SAVINGS CRASH: Bank Deposits Now PAYING LESS!

SAVINGS CRASH: Bank Deposits Now PAYING LESS!

Philippine financial markets signaled a shift in sentiment Wednesday, as demand for short-term central bank deposits surged, driving yields slightly lower. Investors flocked to these relatively safe instruments, pouring in over P102 billion in bids against an offered P140 billion – a clear indication of strong appetite.

The auction’s success, with a bid-to-cover ratio of 1.71, prompted the central bank to fully award the P60 billion in seven-day deposits. This robust demand, coupled with a reduced offering volume, resulted in a subtle decrease in average rates, a signal of evolving market dynamics.

Accepted rates for the one-week deposits settled within a tight range of 4% to 4.2395%, a narrowing from the previous week. The weighted average yield edged down to 4.2078%, a decrease of 2.3 basis points, reflecting the increased competition for these assets.

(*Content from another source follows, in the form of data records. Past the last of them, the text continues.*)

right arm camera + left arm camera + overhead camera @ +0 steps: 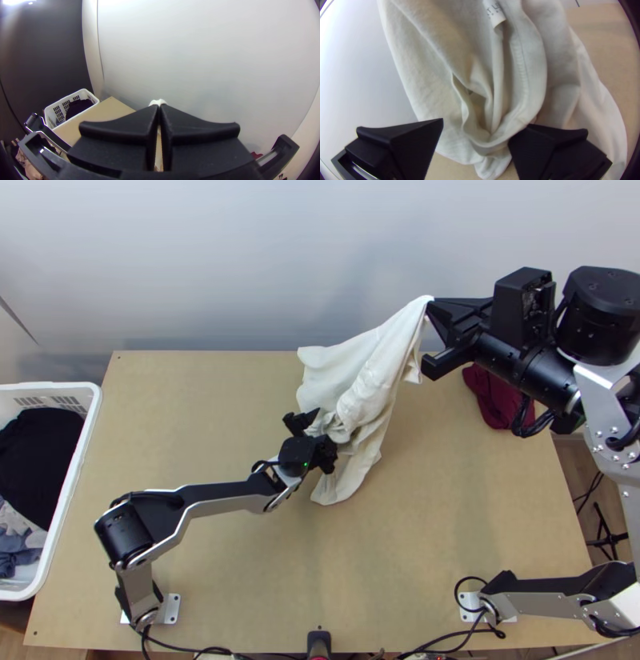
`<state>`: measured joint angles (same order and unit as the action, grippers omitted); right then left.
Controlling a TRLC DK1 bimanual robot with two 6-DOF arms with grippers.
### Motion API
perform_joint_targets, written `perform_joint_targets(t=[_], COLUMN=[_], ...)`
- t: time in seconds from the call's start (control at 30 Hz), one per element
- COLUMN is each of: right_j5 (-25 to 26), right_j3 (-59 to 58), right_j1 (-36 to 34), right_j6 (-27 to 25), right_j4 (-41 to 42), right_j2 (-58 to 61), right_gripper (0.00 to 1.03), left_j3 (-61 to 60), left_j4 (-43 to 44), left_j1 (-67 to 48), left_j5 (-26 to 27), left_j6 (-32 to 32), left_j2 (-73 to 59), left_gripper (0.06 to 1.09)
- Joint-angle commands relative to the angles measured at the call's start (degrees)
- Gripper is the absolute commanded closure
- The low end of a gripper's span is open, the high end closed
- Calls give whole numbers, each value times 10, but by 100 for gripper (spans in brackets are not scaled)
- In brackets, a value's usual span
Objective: Fold the t-shirt
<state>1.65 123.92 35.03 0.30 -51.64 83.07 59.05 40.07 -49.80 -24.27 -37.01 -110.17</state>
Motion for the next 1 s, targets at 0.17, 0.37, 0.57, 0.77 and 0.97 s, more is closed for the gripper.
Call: perform_joint_targets(t=[0.17,0.37,0.57,0.77,0.97], right_j5=[10,9,8,7,7], right_j3=[-25,-43,-40,-33,64], right_j1=[-16,-55,-74,-65,-36], right_j6=[-8,-15,-18,17,83], right_j4=[-8,7,18,20,22], right_j2=[-9,-25,-57,-98,-114], right_gripper=[100,100,100,100,100], left_j3=[-25,-57,-10,87,152], left_j4=[14,-2,-6,-27,-21], left_j1=[-10,39,146,161,122], left_j5=[56,46,47,45,11], left_j6=[-7,-45,-77,-90,-53], left_j2=[78,249,375,447,495], left_gripper=[105,105,105,105,105])
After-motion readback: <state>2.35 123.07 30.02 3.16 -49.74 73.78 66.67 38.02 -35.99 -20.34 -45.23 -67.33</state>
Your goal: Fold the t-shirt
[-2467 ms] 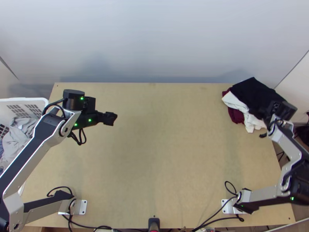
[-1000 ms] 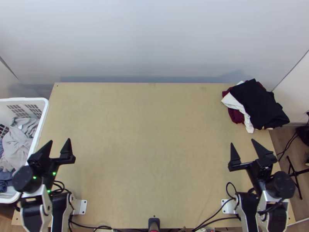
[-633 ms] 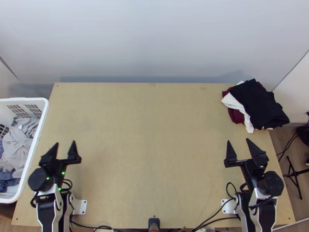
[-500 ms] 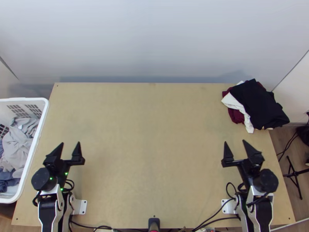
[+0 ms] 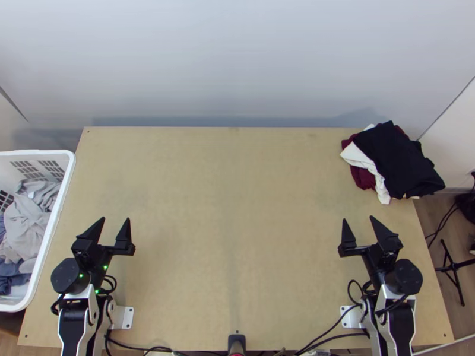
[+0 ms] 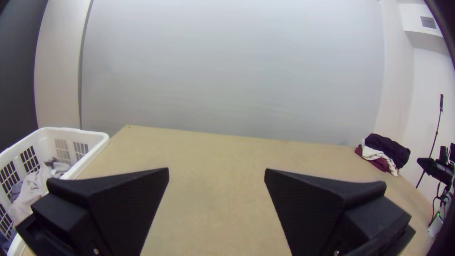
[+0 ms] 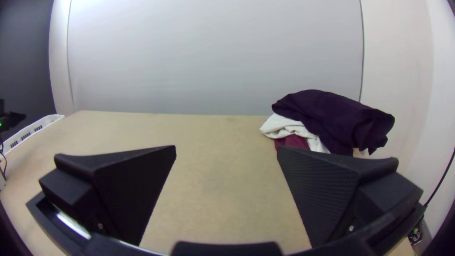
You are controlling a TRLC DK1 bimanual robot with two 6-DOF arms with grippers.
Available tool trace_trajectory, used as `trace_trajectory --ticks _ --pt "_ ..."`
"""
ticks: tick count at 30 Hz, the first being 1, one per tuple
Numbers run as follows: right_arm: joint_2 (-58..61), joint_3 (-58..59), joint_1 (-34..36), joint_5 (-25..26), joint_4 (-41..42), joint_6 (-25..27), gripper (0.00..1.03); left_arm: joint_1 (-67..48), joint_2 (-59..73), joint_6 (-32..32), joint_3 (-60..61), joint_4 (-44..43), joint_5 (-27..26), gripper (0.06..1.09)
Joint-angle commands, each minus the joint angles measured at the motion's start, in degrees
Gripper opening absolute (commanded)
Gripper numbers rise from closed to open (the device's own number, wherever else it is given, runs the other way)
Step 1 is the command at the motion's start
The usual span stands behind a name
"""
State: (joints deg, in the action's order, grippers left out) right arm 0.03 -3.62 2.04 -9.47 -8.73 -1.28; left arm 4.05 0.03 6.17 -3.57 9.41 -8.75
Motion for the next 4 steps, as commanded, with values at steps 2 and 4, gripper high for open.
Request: trace_trajectory --ticks 2,4 --pt "-0.1 0.3 0.0 0.0 0.0 0.0 0.99 -0.4 0.0 0.1 0.2 0.3 0.0 1.04" --pt "-0.1 0.3 0.0 0.0 0.0 0.0 0.99 -0.4 0.0 0.1 0.2 0.3 0.0 1.04"
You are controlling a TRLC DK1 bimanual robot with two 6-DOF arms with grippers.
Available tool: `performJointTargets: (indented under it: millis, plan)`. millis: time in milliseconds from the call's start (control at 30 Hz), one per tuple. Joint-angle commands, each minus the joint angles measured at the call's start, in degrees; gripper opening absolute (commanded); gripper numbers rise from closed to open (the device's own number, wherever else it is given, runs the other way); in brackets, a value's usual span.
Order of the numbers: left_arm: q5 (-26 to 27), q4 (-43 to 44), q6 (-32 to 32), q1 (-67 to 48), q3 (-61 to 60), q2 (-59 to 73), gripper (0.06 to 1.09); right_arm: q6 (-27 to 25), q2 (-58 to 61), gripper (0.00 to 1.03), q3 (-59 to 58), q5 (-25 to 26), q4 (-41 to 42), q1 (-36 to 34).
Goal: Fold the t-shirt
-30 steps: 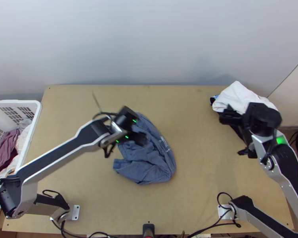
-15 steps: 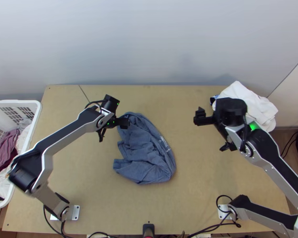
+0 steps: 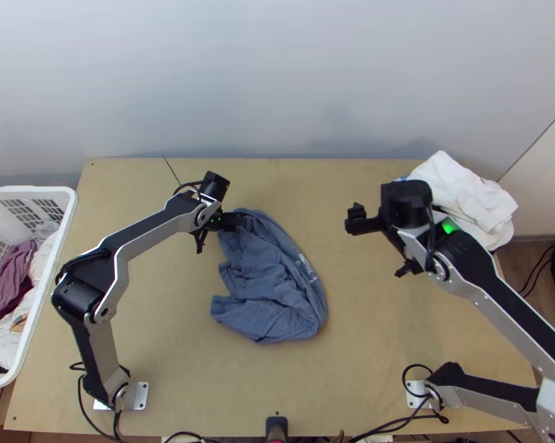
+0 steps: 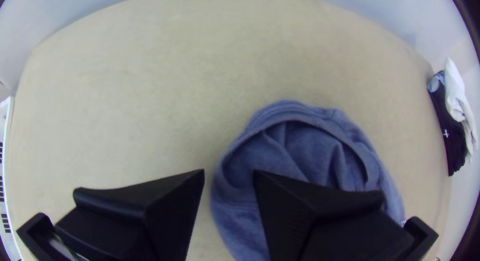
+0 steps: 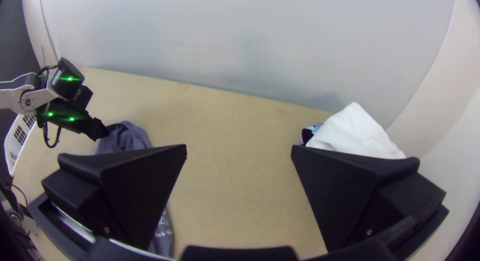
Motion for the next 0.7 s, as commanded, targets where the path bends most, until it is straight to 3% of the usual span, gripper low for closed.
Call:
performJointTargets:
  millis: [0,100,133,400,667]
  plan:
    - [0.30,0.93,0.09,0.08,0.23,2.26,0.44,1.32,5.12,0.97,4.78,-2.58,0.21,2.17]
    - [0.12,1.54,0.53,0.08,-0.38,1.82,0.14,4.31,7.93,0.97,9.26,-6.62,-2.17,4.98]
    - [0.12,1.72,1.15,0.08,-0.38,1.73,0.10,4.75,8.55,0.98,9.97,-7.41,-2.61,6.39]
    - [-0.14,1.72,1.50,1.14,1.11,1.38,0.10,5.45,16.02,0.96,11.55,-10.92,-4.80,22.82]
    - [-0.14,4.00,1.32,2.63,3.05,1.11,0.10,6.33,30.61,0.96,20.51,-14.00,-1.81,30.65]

Analysts suggest this trend is fueled by an abundance of Philippine pesos within the banking system. In times of global uncertainty, financial institutions often gravitate towards secure, near-cash investments, prioritizing stability over higher-risk ventures.

A slight lift in market confidence, spurred by reports of a potential timeline for de-escalation in the Middle East, also contributed to the shift. While volatility remains a concern, any indication of easing geopolitical tensions can encourage a cautious return to risk assets.

The central bank strategically utilizes these term deposit facilities – and similar instruments like BSP bills – to manage excess liquidity within the financial system. This careful calibration helps to steer market interest rates closer to the central bank’s policy targets, ensuring effective monetary policy transmission.

The central bank has streamlined its approach to these operations in recent years, focusing on a single tenor for term deposits. This simplification aims to optimize liquidity management and enhance the responsiveness of the financial system to policy adjustments.

Through mid-February, the central bank’s market operations had successfully absorbed P1.2 trillion in excess liquidity, with the term deposit facility accounting for 9% of that total. This demonstrates the facility’s crucial role in maintaining financial stability and supporting the broader economic landscape.